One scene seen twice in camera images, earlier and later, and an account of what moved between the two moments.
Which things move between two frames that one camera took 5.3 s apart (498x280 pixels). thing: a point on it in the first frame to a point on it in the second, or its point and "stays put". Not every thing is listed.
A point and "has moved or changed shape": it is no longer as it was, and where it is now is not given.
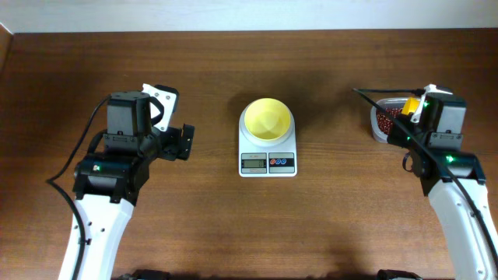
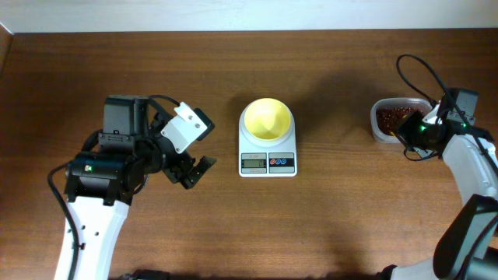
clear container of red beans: (379, 121) stays put
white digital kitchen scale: (260, 158) stays put
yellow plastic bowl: (267, 118) stays put
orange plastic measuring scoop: (411, 105) has moved or changed shape
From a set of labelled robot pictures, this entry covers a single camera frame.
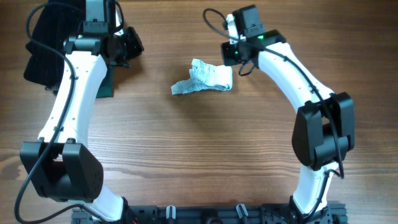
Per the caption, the light blue striped cloth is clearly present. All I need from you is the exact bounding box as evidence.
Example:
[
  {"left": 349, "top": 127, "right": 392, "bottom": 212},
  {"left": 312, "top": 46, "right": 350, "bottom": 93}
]
[{"left": 170, "top": 58, "right": 233, "bottom": 95}]

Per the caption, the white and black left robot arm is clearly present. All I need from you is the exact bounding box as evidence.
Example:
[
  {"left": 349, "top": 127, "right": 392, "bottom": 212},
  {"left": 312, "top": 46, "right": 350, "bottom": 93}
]
[{"left": 20, "top": 1, "right": 144, "bottom": 223}]

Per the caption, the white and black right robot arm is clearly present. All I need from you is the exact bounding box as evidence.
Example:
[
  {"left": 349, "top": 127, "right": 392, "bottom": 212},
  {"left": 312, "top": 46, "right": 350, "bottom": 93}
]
____________
Transcribe the records above exactly, excluding every picture.

One scene seen twice in camera images, earlier and later, and an account of what moved between the two moments.
Which things move between two frames that one camera took 5.3 s apart (498x280 pixels). thing: a point on it in the first frame to a point on it in the second, or its point and "stays put". Not every thing is listed.
A point and "has moved or changed shape": it is no longer as it was, and where it is now is not given.
clear container of red beans: (379, 121) stays put
white digital kitchen scale: (260, 158) stays put
yellow plastic bowl: (267, 118) stays put
orange plastic measuring scoop: (411, 105) has moved or changed shape
From a set of labelled robot pictures, this entry covers a single camera frame.
Per the caption, the light blue striped cloth is clearly present. All I need from you is the exact bounding box as evidence.
Example:
[
  {"left": 349, "top": 127, "right": 392, "bottom": 212},
  {"left": 312, "top": 46, "right": 350, "bottom": 93}
]
[{"left": 170, "top": 58, "right": 233, "bottom": 95}]

Per the caption, the white and black left robot arm is clearly present. All I need from you is the exact bounding box as evidence.
Example:
[
  {"left": 349, "top": 127, "right": 392, "bottom": 212},
  {"left": 312, "top": 46, "right": 350, "bottom": 93}
]
[{"left": 20, "top": 1, "right": 144, "bottom": 223}]

Per the caption, the white and black right robot arm is clearly present. All I need from you is the exact bounding box as evidence.
Example:
[
  {"left": 349, "top": 127, "right": 392, "bottom": 212},
  {"left": 312, "top": 46, "right": 350, "bottom": 93}
]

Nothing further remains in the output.